Data entries
^^^^^^^^

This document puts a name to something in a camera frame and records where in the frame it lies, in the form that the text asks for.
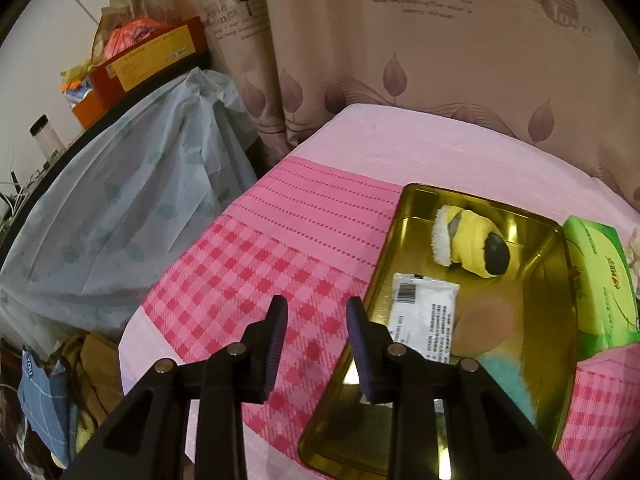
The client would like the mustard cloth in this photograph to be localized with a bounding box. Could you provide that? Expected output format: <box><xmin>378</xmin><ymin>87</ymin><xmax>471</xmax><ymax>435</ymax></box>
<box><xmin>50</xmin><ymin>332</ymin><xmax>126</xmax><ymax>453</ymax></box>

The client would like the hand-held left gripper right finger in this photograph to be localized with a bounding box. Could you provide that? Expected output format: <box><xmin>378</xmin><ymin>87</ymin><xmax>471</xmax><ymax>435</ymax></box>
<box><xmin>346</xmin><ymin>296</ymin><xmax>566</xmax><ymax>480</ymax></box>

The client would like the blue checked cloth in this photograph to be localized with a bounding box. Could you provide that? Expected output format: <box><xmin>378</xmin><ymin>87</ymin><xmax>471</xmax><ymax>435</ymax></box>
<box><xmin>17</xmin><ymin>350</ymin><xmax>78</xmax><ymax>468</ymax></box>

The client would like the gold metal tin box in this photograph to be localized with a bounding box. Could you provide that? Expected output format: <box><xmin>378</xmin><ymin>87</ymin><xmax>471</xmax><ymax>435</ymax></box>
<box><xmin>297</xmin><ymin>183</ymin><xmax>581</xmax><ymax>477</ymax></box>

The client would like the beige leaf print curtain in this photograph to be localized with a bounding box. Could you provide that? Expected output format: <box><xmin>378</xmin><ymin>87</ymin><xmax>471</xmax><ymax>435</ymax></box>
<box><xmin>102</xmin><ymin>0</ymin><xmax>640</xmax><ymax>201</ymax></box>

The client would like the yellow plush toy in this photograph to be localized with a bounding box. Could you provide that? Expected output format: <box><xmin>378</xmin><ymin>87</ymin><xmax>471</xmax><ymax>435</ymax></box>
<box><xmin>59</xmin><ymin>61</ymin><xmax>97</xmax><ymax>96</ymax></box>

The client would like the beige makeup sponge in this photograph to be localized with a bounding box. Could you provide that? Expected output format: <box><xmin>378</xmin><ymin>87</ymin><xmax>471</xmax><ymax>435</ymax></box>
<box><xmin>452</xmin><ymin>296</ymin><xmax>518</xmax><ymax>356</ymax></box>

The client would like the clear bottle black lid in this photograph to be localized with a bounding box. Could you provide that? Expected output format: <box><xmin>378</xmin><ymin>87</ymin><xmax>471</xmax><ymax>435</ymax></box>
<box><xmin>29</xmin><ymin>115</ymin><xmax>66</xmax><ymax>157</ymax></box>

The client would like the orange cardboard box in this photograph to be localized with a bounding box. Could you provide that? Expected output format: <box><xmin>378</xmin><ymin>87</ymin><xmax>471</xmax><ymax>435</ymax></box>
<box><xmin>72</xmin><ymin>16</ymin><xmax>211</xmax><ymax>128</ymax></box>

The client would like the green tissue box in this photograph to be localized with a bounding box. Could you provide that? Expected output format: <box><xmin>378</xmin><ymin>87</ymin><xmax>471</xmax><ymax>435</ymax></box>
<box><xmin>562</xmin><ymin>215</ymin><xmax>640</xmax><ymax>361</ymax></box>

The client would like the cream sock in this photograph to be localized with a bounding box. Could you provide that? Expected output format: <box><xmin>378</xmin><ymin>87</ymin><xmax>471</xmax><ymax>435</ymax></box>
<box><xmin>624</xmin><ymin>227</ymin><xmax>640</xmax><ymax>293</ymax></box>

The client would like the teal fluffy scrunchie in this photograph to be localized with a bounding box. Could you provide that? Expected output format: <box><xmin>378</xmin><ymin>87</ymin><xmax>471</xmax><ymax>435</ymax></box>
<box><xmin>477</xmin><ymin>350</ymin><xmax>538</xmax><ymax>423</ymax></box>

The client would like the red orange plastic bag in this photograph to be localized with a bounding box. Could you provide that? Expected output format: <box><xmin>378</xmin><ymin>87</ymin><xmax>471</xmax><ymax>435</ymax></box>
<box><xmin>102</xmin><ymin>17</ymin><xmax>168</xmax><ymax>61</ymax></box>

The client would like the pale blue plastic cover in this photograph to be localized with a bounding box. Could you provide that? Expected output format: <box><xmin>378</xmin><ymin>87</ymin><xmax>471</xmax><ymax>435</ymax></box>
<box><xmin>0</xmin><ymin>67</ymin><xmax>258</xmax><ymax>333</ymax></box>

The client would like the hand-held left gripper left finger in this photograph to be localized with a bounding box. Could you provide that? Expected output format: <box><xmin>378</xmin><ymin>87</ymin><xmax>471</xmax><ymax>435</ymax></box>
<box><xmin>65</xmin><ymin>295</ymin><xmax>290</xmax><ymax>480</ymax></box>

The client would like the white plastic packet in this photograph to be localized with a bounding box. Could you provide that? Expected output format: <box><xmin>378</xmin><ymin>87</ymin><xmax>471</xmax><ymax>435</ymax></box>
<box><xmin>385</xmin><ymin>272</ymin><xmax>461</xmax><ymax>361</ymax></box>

^^^^^^^^

Task: Please reproduce the records above exactly and leave any picture behind.

Final answer:
This document puts a name to something in a camera frame and records where in the frame it lies, in the form that the text asks for.
The client would like the mustard cloth in this photograph to be localized with a bounding box. Could you provide that? Expected output format: <box><xmin>378</xmin><ymin>87</ymin><xmax>471</xmax><ymax>435</ymax></box>
<box><xmin>50</xmin><ymin>332</ymin><xmax>126</xmax><ymax>453</ymax></box>

The client would like the hand-held left gripper right finger in this photograph to be localized with a bounding box. Could you provide that? Expected output format: <box><xmin>378</xmin><ymin>87</ymin><xmax>471</xmax><ymax>435</ymax></box>
<box><xmin>346</xmin><ymin>296</ymin><xmax>566</xmax><ymax>480</ymax></box>

The client would like the blue checked cloth in this photograph to be localized with a bounding box. Could you provide that? Expected output format: <box><xmin>378</xmin><ymin>87</ymin><xmax>471</xmax><ymax>435</ymax></box>
<box><xmin>17</xmin><ymin>350</ymin><xmax>78</xmax><ymax>468</ymax></box>

The client would like the gold metal tin box in this photograph to be localized with a bounding box. Could you provide that? Expected output format: <box><xmin>378</xmin><ymin>87</ymin><xmax>471</xmax><ymax>435</ymax></box>
<box><xmin>297</xmin><ymin>183</ymin><xmax>581</xmax><ymax>477</ymax></box>

The client would like the beige leaf print curtain in this photograph to be localized with a bounding box. Could you provide that? Expected output format: <box><xmin>378</xmin><ymin>87</ymin><xmax>471</xmax><ymax>435</ymax></box>
<box><xmin>102</xmin><ymin>0</ymin><xmax>640</xmax><ymax>201</ymax></box>

The client would like the yellow plush toy in this photograph to be localized with a bounding box. Could you provide that? Expected output format: <box><xmin>378</xmin><ymin>87</ymin><xmax>471</xmax><ymax>435</ymax></box>
<box><xmin>59</xmin><ymin>61</ymin><xmax>97</xmax><ymax>96</ymax></box>

The client would like the beige makeup sponge in this photograph to be localized with a bounding box. Could you provide that? Expected output format: <box><xmin>378</xmin><ymin>87</ymin><xmax>471</xmax><ymax>435</ymax></box>
<box><xmin>452</xmin><ymin>296</ymin><xmax>518</xmax><ymax>356</ymax></box>

The client would like the clear bottle black lid in this photograph to be localized with a bounding box. Could you provide that? Expected output format: <box><xmin>378</xmin><ymin>87</ymin><xmax>471</xmax><ymax>435</ymax></box>
<box><xmin>29</xmin><ymin>115</ymin><xmax>66</xmax><ymax>157</ymax></box>

The client would like the orange cardboard box in this photograph to be localized with a bounding box. Could you provide that? Expected output format: <box><xmin>378</xmin><ymin>87</ymin><xmax>471</xmax><ymax>435</ymax></box>
<box><xmin>72</xmin><ymin>16</ymin><xmax>211</xmax><ymax>128</ymax></box>

The client would like the green tissue box in this photograph to be localized with a bounding box. Could you provide that? Expected output format: <box><xmin>378</xmin><ymin>87</ymin><xmax>471</xmax><ymax>435</ymax></box>
<box><xmin>562</xmin><ymin>215</ymin><xmax>640</xmax><ymax>361</ymax></box>

The client would like the cream sock in this photograph to be localized with a bounding box. Could you provide that? Expected output format: <box><xmin>378</xmin><ymin>87</ymin><xmax>471</xmax><ymax>435</ymax></box>
<box><xmin>624</xmin><ymin>227</ymin><xmax>640</xmax><ymax>293</ymax></box>

The client would like the teal fluffy scrunchie in this photograph to be localized with a bounding box. Could you provide that? Expected output format: <box><xmin>378</xmin><ymin>87</ymin><xmax>471</xmax><ymax>435</ymax></box>
<box><xmin>477</xmin><ymin>350</ymin><xmax>538</xmax><ymax>423</ymax></box>

The client would like the red orange plastic bag in this photograph to be localized with a bounding box. Could you provide that? Expected output format: <box><xmin>378</xmin><ymin>87</ymin><xmax>471</xmax><ymax>435</ymax></box>
<box><xmin>102</xmin><ymin>17</ymin><xmax>168</xmax><ymax>61</ymax></box>

The client would like the pale blue plastic cover in this photograph to be localized with a bounding box. Could you provide that? Expected output format: <box><xmin>378</xmin><ymin>87</ymin><xmax>471</xmax><ymax>435</ymax></box>
<box><xmin>0</xmin><ymin>67</ymin><xmax>258</xmax><ymax>333</ymax></box>

The client would like the hand-held left gripper left finger in this photograph to be localized with a bounding box. Could you provide that? Expected output format: <box><xmin>378</xmin><ymin>87</ymin><xmax>471</xmax><ymax>435</ymax></box>
<box><xmin>65</xmin><ymin>295</ymin><xmax>290</xmax><ymax>480</ymax></box>

The client would like the white plastic packet in this photograph to be localized with a bounding box. Could you provide that? Expected output format: <box><xmin>378</xmin><ymin>87</ymin><xmax>471</xmax><ymax>435</ymax></box>
<box><xmin>385</xmin><ymin>272</ymin><xmax>461</xmax><ymax>361</ymax></box>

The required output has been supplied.